Sunday, June 3, 2012

Photo Literature - Pain

It's been over a year since I got my DSLR, and life has changed since then. I've been blessed with so many opportunities and also given another way to express how I feel. The more experienced I felt with the camera, the more I realised it wasn't about what settings and numbers were correct about a shot, even though it may help to know, it was really the meaning behind a photo and why I had taken it that way. It's all about creativity and what you make out of this art that matters. And this year it has opened my eyes to the possibilities of a new world. I have been unfortunate to come across many deaths in my life this year, and the feeling that you experience with death is like no other. It makes heartbreaks and the little complaints in life, so much smaller. It's definite that you can't compare the type of pain people experience as it's different with everyone. But the pain in losing someone, knowing that you can never talk to them or see them smile or react to your words and actions, is something beyond human understanding.

For those of you who know me, you know it's not like me, to open up and feel vulnerable, I am honestly one of those people who bottle things up until it breaks apart and my poor friends have to pick up the pieces! But, I am one to write things down, or put my thoughts on a photograph, or into a song. Not sure what they call those types of people, but I suppose I am one of them.

I took these three photos and I share them not for sympathy, but for a plea to understand and hopefully hit the same chords with people who are also lost, upset and in pain. And these days, I have taken photos to express how vulnerable I am.

Surrender in Silence - This was one of the most painful photos I took at sunset of the Swan River in Perth, it was quiet, getting dark and cold, but I listened to the waves gently rise and fall it's way onto the reef and sand. Trying to push further up, but pulling away as if in fear.  Surrender yourself to all the pain and suffering.

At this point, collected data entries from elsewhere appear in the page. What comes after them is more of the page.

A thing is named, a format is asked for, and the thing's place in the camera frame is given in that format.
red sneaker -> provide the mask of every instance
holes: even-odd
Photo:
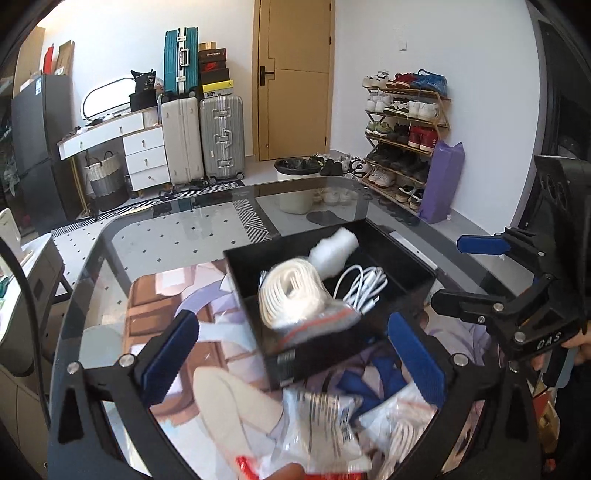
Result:
[[[437,132],[432,128],[423,128],[421,133],[421,146],[419,149],[424,152],[433,153],[437,140],[439,140]]]
[[[423,128],[413,125],[408,133],[408,146],[420,148],[423,138]]]
[[[414,73],[397,73],[394,80],[388,82],[389,88],[410,88],[411,82],[417,80],[417,75]]]

white desk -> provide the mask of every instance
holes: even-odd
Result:
[[[101,145],[115,138],[123,138],[125,162],[134,190],[142,190],[170,181],[162,126],[156,107],[128,113],[90,127],[57,144],[62,160]]]

white suitcase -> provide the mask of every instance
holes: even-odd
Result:
[[[185,98],[163,103],[162,133],[172,184],[201,180],[204,169],[197,99]]]

black trash bag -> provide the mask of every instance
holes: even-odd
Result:
[[[319,173],[322,164],[318,162],[318,158],[282,158],[275,162],[275,169],[283,175],[313,175]]]

wooden door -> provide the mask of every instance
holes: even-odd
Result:
[[[260,160],[326,150],[332,89],[331,1],[261,0]]]

This was taken quite a while back, and it was taken for my friend who passed away in March this year, I was trying to hold onto the memories we had, looking through the leaves like this gave me hope, and a sense of reassurance that she was there, still full of colour and life. 

This was taken on my iphone4S onto instagram, and I realized how amazing having a camera phone was. The waves symbolize destruction and fear, with unpredictable outcomes to change in directions for the future, but the reflection of the sun made me feel comfort and a sense of hope despite all of this chaos. 
You might feel something completely different here, but that's alright. It's what photos are for. There's just so much freedom in it's meaning here. I used to think that Photography was just putting objects into a still image, and the colours and placement was all you needed for the perfect photo. But I now realise that it's not about that to me. I hope to continue sharing photos with you, and hopefully having the time to describe to you what they mean to me.

Thank you for reading this far, you have no idea how much it means to me that you would stop what you're doing to appreciate my work and my words. I hope they have helped you somehow in what you're going through.